Die Wahrnehmungsstörung der „Biografischen Verwechslung“ kommt sehr oft in der Demenzpflege vor. Ich erinnere mich an eine Bewohnerin, die einen Mitbewohner für ihren Exmann hielt, von dem sie sich noch in hohem Alter hatte scheiden lassen. Sobald sie ihn erblickte, bekam er bissige Bemerkungen zu hören und als er auch noch behauptete, er kenne seine (angeblichen) Kinder nicht, war es völlig um die Fassung der alten Dame geschehen (negative biografische Verwechslung). Dieselbe Bewohnerin glaubte auch, mit mir verwandt zu sein und dass wir früher zusammen in einem Mietshaus gewohnt hätten. Sie genoss es, morgens bei der Pflege über die „gemeinsamen alten Zeiten“ zu reden und zu überlegen, wo die Trude von damals denn nun abgeblieben sei. Für sie war das ein zufriedener Start in den Tag (positive biografische Verwechslung). Anhand dieser Beispiele kann man sich vielleicht vorstellen, was in einem Wohnbereich für Menschen mit Demenz für skurrile Situationen entstehen, sei es zwischen Bewohner und Pflegepersonal oder den Bewohnern untereinander. Auch gab es die Situationen, dass eine Bewohnerin keine jungen Mädchen wie Praktikantinnen oder Schülerinnen mochte, weil sie Angst hatte, ihr Ehemann könnte diese hübsch finden. Diese Antipathie tat sie auch lautstark kund, so dass die jungen Leute nicht bei ihr in der Versorgung eingesetzt werden konnten und ihr aus dem Weg gingen, wann immer es möglich war.

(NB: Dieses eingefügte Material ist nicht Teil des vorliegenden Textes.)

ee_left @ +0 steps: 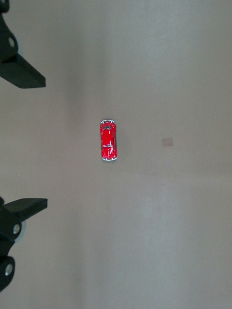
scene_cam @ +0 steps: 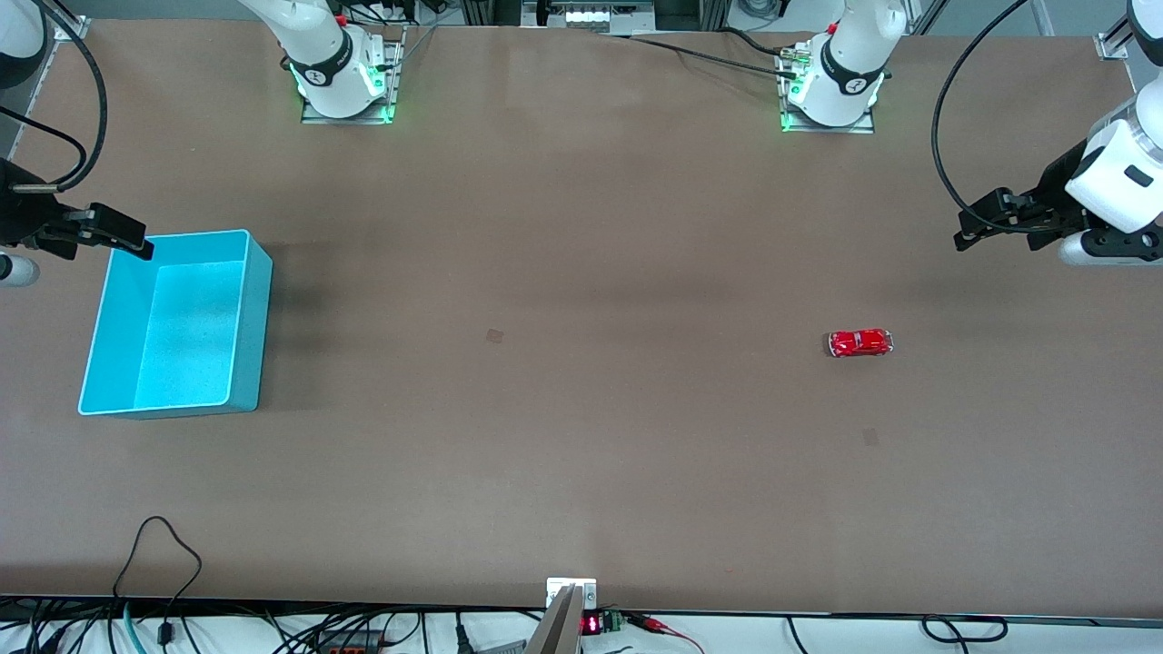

Weitere Beispiele dieser Art habe ich in meinem Buch „Ich muss in die Schule – Geschichten aus der Welt der Demenz“ beschrieben, das bei der Schlüterschen Verlagsgesellschaft erschienen ist.
Lieber Sven,
alle Deine Blogs sind für mich sehr informativ, und einiges kann ich mit meinen Erfahrungen abgleichen. Was den unbedarften „Normalo“ ja immer irritiert , ist die Tatsache, dass der Demenzkranke sich selbst durch Offensichtliches nicht in seiner Fehlwahrnehmung korrigieren läßt. In unserem aktuellen Fall Ist es bspw. so, dass wir bei dem dementen 85jährigen Mieter, der keine Angehörigen hat, einen sehr hilfsbereiten Arzt als Nachbarn haben, der nah dran ist und die Störung sehr gut kennt. Er ist im engen Kontakt mit seiner Tochter, die in Aachen in der Psychiatrie arbeitet, und die ihn berät. Leider gibt es keinerlei Kooperation mit dem den Mieter behandelnden Psychiater, geschweige denn mit seinem Hausarzt. Wir wissen nicht, hat er und wenn welche Medikamente verschrieben bekommen. Umgekehrt würde ja auch der behandelnde Arzt sehr von den Beobachtungen seines Kollegen profitieren, aber es gibt keinerlei Kooperation! Eine solche Ignoranz geht auf Kosten einer optimalen Betreuung mit der Folge, dass der Mieter vielleicht deutlich eher die Wohnung zugunsten eines betreuten Wohnens verlassen muß.